So reads a sign just out of frame at the top of the photo. I was attempting to capture both the sign and the face of Dashi the dog in a single image, but I failed to get either, thanks to an enthusiastic hunt for affection on the part of a certain canine friend of ours.
Sitting up there on the steps above Dashi is Scott Witter, the proprietor and curator of B.O.M.B. The tiny museum, contained inside this row house, is only officially open from 7 PM to 9 PM on Tuesdays, but before I knew it — I don't think I had said much more than "I like the name" — Scott was heading next door to fetch the keys (and his last two cold Budweisers) so he could show me around the place (and give me a cold Budweiser).
A "discordant but impassioned love song", the museum consists in large part of artifacts that Scott has dug up, pulled out of dumpsters, spotted on the beach of Coney Island Creek, salvaged from demolition sites, or, in the case of a military practice bomb perched above the stairwell, found in the Utah desert. He once, on the spur of the moment, bought the front 20 feet of an architecturally distinguished meat market that was about to be torn down so he could dismantle it himself and save it from being trucked off to the landfill or the scrap yard. He also purchased 60 tons of the facade of the Long Island Rail Road's old Flatbush Avenue Terminal after losing a battle to keep the building from being razed. His dream is to find like-minded buyers interested in reassembling these structures, but he comes up with other uses for his relics in the meantime — an ornate concrete oculus window from the rail terminal's post office once served as his daughter's kiddie pool, for example.
Scott's current mission, also reflected inside the museum (and, more visibly, on the sidewalk outside), is to keep the city from destroying 9 of the 11 buildings on Admiral's Row to make way for a giant supermarket and some other commercial and industrial spaces. He's authored a piece for an NY Times blog about the importance of preserving the 19th-century naval officers’ quarters, and he's also written his opinions on the side of a nearby building in blue painter's tape. The latter form of expression tends to be more inflammatory in its criticism of the development-minded Mayor Bloomberg, referring to him alternately as Mayor Moo Moo ("because he milks his constituency") and Pirate Mike ("because he is stealing our national, state, and local heritage").

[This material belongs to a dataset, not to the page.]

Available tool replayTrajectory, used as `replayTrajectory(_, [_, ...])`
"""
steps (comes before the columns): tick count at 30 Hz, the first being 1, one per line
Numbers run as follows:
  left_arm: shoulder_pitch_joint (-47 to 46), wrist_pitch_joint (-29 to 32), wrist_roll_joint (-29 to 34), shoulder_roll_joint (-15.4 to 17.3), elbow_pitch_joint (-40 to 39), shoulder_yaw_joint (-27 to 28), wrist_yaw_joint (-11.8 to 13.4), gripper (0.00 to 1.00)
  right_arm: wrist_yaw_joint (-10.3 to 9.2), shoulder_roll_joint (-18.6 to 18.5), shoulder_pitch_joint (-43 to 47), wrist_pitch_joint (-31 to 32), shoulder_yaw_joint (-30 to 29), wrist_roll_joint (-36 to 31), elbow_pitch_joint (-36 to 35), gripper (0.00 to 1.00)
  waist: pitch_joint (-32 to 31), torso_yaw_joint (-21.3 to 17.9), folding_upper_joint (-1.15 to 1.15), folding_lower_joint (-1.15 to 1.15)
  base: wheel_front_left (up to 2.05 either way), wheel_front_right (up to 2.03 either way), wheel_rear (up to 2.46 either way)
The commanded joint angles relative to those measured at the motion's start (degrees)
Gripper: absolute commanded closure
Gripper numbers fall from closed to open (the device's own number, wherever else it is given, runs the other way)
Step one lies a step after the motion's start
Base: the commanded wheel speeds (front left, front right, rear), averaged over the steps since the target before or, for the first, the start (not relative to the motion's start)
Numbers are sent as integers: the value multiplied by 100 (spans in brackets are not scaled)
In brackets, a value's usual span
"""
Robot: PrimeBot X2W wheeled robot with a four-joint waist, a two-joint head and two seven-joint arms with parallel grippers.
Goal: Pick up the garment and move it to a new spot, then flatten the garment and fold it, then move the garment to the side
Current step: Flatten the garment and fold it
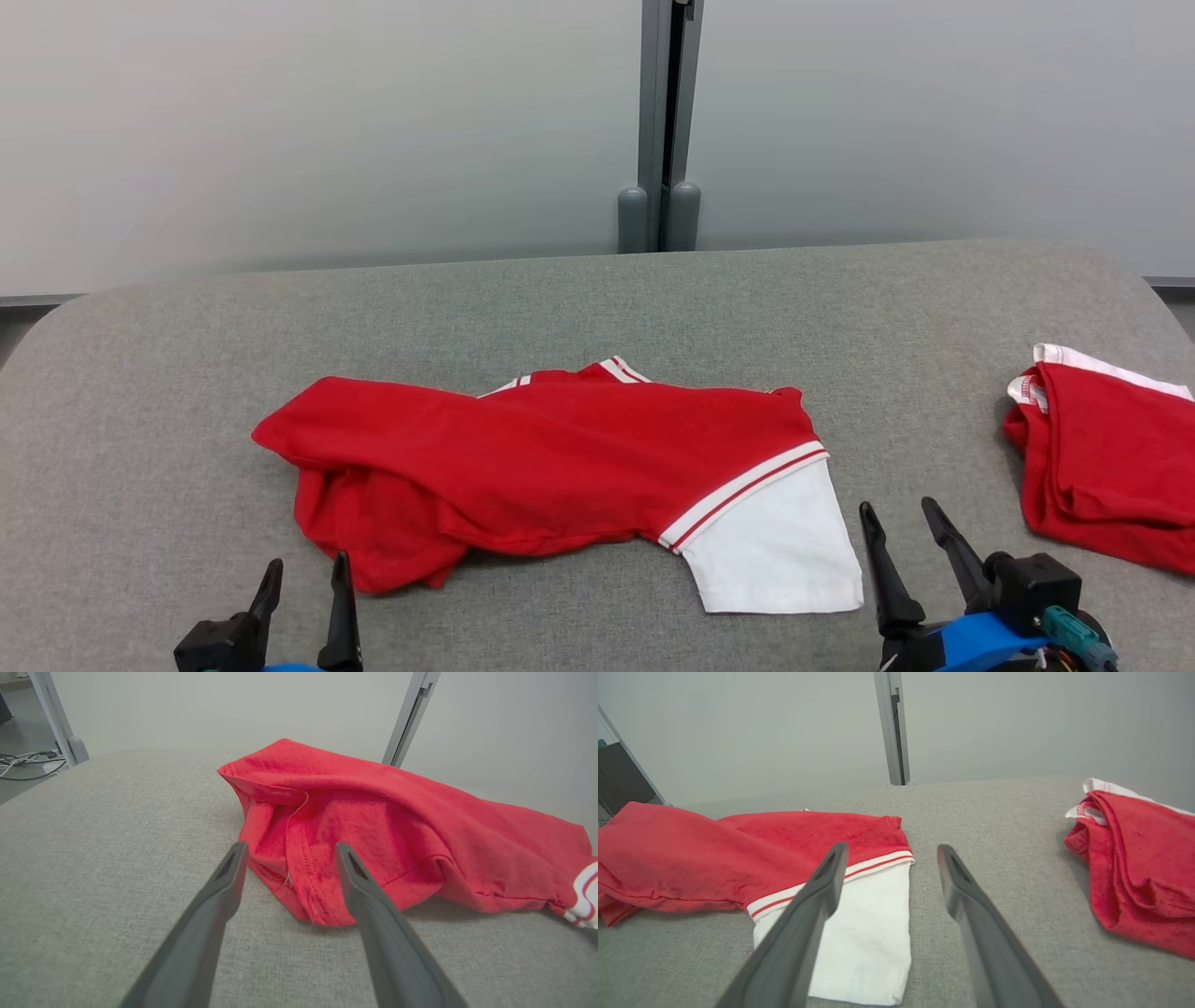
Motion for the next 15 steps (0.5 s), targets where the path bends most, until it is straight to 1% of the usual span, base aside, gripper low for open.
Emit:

After an hour or so, Scott sent me on my way with a handful of materials promoting the fight against the demolition of Admiral's Row and an invitation to stop by any Tuesday for "Museum Night". I'd recommend dropping by yourself if you're in the area. Scott's a one-of-a-kind guy with an endearing appreciation for the overlooked. And judging by the collection of empty beer cans in the bathroom and the well-used pool table that stands in the middle of the cluttered exhibition room, I'd say Museum Night must be a pretty good time.